Fakat trafik kazasına yol açan kişi bakımından yapılan bu ayrımın yanında daha önemli bir ayrımda zararın türüne göre sorumluların belirlenerek açılmasıdır. Zararın kaynaklandığı hukuki ilişkinin türünden yola çıkılarak davalılar belirlenir.

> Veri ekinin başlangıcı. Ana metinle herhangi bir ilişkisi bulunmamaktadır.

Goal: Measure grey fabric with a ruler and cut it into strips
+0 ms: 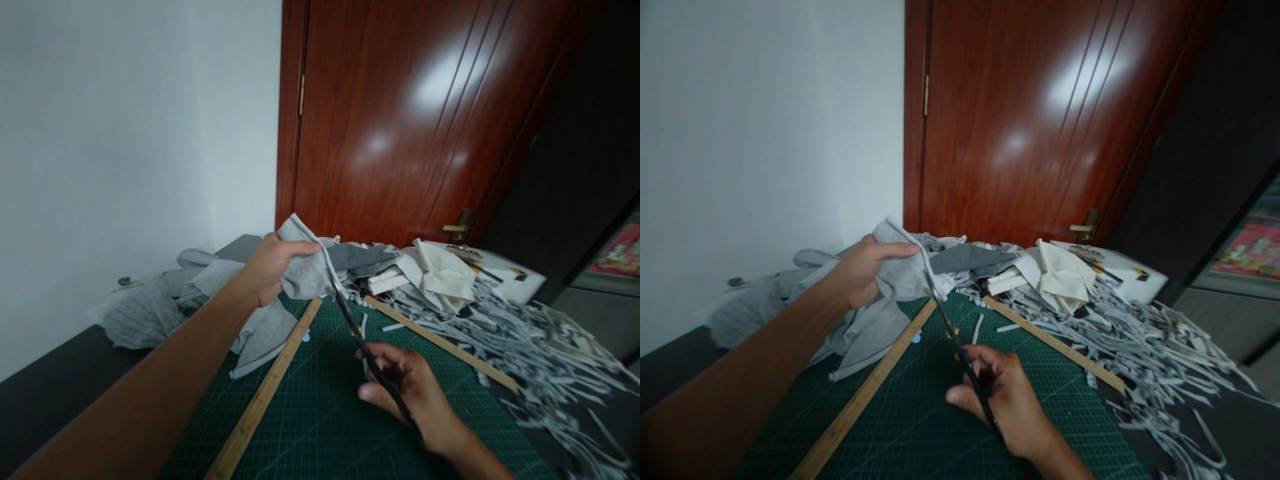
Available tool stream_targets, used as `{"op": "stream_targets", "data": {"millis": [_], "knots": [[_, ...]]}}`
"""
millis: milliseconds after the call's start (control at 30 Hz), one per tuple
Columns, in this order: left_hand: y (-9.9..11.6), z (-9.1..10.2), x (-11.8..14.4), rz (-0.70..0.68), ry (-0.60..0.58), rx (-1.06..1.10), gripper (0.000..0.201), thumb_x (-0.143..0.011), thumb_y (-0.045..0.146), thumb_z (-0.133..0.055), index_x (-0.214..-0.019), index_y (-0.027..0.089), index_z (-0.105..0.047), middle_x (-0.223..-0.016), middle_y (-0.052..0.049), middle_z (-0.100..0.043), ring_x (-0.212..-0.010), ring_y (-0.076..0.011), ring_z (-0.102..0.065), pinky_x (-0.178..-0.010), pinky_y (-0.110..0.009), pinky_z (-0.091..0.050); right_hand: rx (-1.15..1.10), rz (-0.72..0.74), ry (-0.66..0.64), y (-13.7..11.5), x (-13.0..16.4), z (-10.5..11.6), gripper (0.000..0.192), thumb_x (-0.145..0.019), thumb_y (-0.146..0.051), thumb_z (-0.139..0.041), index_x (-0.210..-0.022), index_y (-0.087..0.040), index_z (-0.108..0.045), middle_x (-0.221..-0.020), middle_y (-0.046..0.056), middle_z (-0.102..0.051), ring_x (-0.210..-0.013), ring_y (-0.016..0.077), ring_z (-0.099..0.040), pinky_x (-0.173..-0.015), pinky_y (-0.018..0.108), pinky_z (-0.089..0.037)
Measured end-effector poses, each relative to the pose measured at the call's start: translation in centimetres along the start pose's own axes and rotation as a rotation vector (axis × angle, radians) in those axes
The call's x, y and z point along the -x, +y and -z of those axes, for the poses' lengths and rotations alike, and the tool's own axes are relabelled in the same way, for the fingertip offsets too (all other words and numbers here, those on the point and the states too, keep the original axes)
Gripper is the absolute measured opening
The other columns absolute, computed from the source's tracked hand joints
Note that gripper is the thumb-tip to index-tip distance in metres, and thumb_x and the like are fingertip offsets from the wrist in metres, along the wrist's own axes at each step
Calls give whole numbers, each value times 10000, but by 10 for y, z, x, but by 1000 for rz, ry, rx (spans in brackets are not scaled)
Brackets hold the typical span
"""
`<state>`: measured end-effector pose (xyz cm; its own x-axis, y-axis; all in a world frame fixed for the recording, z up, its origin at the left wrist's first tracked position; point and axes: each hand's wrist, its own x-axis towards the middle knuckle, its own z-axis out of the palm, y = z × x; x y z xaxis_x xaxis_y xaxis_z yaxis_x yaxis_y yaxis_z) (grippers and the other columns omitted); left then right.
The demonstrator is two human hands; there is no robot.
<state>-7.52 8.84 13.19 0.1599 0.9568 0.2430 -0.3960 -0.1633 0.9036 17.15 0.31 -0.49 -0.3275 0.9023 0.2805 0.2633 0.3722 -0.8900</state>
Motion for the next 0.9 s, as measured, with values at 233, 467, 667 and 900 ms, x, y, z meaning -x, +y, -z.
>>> {"op": "stream_targets", "data": {"millis": [233,467,667,900], "knots": [[0,-2,3,-3,-37,-48,237,-633,109,-910,-842,101,-798,-803,-115,-805,-771,-281,-785,-739,-373,-637,-20,87,63,2,0,-1,547,-771,-593,-881,-1104,-176,-762,-674,-24,-572,-589,151,-494,-556,274,-367],[-3,-6,4,14,-39,-56,212,-639,119,-906,-823,93,-803,-809,-123,-802,-740,-274,-771,-729,-395,-642,-65,156,67,6,0,-2,559,-781,-604,-880,-1135,-190,-757,-691,-17,-601,-601,155,-526,-570,273,-396],[-7,-8,5,24,-53,-68,207,-649,124,-902,-825,116,-793,-828,-103,-806,-708,-242,-763,-722,-380,-640,-71,165,79,5,1,-4,532,-785,-569,-887,-1123,-181,-755,-674,-24,-594,-593,150,-526,-568,266,-404],[-5,-8,6,18,-69,-57,231,-622,132,-920,-815,105,-798,-776,-103,-799,-688,-238,-759,-691,-348,-636,-18,100,50,-4,1,-3,436,-819,-523,-870,-1068,-183,-761,-647,-40,-563,-567,134,-478,-538,259,-362]]}}
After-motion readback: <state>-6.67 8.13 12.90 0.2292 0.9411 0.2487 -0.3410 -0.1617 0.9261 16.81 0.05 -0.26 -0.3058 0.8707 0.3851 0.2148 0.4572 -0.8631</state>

Örneğin : Karayolları Zorunlu Mali Mesuliyet Sigortası bakımından doğan maddi zararları teminat limitine kadar sigorta şirketi karşılarken teminat limitinin üzerindeki zararlar araç sahibine yöneltilerek talep edilebilir. Lakin manevi zararlar bakımından söz konusu sigorta türü için, sigorta şirketinin sorumluluğu yoktur. Bilakis kasko olarak bilinen(Karayolları İhtiyari Mali Mesuliyet Sigortası) sigorta türü bakımından sigorta şirketlerinin sorumluluğu söz konusudur.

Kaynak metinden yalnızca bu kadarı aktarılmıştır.